**DATA BLOCK:**
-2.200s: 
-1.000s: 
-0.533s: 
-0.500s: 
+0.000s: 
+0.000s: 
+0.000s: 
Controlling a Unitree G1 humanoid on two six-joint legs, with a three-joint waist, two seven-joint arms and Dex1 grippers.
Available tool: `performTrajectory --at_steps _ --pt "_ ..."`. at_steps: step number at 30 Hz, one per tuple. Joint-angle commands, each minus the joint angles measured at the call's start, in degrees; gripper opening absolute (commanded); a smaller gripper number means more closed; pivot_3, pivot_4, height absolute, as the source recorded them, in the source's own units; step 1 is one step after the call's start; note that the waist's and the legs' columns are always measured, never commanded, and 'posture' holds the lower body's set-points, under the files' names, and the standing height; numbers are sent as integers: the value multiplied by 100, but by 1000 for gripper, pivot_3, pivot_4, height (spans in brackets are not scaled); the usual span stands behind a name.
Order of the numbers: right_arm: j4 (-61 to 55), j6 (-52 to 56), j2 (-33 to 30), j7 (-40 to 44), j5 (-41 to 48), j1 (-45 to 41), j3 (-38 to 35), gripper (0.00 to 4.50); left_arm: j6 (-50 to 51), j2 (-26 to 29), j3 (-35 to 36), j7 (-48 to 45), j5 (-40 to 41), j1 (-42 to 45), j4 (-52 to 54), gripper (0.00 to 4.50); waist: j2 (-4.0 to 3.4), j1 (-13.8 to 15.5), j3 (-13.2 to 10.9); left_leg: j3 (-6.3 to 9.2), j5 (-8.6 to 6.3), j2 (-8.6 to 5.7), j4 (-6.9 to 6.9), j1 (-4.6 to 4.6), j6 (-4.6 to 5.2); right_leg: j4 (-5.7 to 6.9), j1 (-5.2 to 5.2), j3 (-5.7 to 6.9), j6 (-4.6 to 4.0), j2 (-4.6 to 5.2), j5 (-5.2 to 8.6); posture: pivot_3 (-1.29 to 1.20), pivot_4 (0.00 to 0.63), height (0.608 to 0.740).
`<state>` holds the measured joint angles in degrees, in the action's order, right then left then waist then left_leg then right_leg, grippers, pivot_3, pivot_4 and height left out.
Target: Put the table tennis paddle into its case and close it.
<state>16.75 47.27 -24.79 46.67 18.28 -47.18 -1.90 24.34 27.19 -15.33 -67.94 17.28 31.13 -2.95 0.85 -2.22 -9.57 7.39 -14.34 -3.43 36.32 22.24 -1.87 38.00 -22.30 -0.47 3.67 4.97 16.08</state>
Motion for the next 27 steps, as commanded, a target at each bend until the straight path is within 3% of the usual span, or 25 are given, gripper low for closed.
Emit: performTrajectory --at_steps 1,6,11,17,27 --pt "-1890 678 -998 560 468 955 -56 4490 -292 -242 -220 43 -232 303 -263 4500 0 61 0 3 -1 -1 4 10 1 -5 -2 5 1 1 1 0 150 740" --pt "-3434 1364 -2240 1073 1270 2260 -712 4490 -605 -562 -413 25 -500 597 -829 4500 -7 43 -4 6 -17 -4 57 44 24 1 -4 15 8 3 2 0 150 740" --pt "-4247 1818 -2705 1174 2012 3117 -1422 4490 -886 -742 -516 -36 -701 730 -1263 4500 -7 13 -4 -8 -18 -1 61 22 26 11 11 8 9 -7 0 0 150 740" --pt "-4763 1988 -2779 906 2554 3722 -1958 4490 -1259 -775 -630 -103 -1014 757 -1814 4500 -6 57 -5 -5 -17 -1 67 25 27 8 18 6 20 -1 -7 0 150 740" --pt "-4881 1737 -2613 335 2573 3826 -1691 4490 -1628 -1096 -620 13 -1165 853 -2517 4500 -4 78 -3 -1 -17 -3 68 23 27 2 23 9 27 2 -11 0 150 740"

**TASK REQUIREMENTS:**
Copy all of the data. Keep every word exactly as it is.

**YOUR RESPONSE:**
-2.200s: 
-1.000s: 
-0.533s: 
-0.500s: 
+0.000s: 
+0.000s: 
+0.000s: 
Controlling a Unitree G1 humanoid on two six-joint legs, with a three-joint waist, two seven-joint arms and Dex1 grippers.
Available tool: `performTrajectory --at_steps _ --pt "_ ..."`. at_steps: step number at 30 Hz, one per tuple. Joint-angle commands, each minus the joint angles measured at the call's start, in degrees; gripper opening absolute (commanded); a smaller gripper number means more closed; pivot_3, pivot_4, height absolute, as the source recorded them, in the source's own units; step 1 is one step after the call's start; note that the waist's and the legs' columns are always measured, never commanded, and 'posture' holds the lower body's set-points, under the files' names, and the standing height; numbers are sent as integers: the value multiplied by 100, but by 1000 for gripper, pivot_3, pivot_4, height (spans in brackets are not scaled); the usual span stands behind a name.
Order of the numbers: right_arm: j4 (-61 to 55), j6 (-52 to 56), j2 (-33 to 30), j7 (-40 to 44), j5 (-41 to 48), j1 (-45 to 41), j3 (-38 to 35), gripper (0.00 to 4.50); left_arm: j6 (-50 to 51), j2 (-26 to 29), j3 (-35 to 36), j7 (-48 to 45), j5 (-40 to 41), j1 (-42 to 45), j4 (-52 to 54), gripper (0.00 to 4.50); waist: j2 (-4.0 to 3.4), j1 (-13.8 to 15.5), j3 (-13.2 to 10.9); left_leg: j3 (-6.3 to 9.2), j5 (-8.6 to 6.3), j2 (-8.6 to 5.7), j4 (-6.9 to 6.9), j1 (-4.6 to 4.6), j6 (-4.6 to 5.2); right_leg: j4 (-5.7 to 6.9), j1 (-5.2 to 5.2), j3 (-5.7 to 6.9), j6 (-4.6 to 4.0), j2 (-4.6 to 5.2), j5 (-5.2 to 8.6); posture: pivot_3 (-1.29 to 1.20), pivot_4 (0.00 to 0.63), height (0.608 to 0.740).
`<state>` holds the measured joint angles in degrees, in the action's order, right then left then waist then left_leg then right_leg, grippers, pivot_3, pivot_4 and height left out.
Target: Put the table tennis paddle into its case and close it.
<state>16.75 47.27 -24.79 46.67 18.28 -47.18 -1.90 24.34 27.19 -15.33 -67.94 17.28 31.13 -2.95 0.85 -2.22 -9.57 7.39 -14.34 -3.43 36.32 22.24 -1.87 38.00 -22.30 -0.47 3.67 4.97 16.08</state>
Motion for the next 27 steps, as commanded, a target at each bend until the straight path is within 3% of the usual span, or 25 are given, gripper low for closed.
Emit: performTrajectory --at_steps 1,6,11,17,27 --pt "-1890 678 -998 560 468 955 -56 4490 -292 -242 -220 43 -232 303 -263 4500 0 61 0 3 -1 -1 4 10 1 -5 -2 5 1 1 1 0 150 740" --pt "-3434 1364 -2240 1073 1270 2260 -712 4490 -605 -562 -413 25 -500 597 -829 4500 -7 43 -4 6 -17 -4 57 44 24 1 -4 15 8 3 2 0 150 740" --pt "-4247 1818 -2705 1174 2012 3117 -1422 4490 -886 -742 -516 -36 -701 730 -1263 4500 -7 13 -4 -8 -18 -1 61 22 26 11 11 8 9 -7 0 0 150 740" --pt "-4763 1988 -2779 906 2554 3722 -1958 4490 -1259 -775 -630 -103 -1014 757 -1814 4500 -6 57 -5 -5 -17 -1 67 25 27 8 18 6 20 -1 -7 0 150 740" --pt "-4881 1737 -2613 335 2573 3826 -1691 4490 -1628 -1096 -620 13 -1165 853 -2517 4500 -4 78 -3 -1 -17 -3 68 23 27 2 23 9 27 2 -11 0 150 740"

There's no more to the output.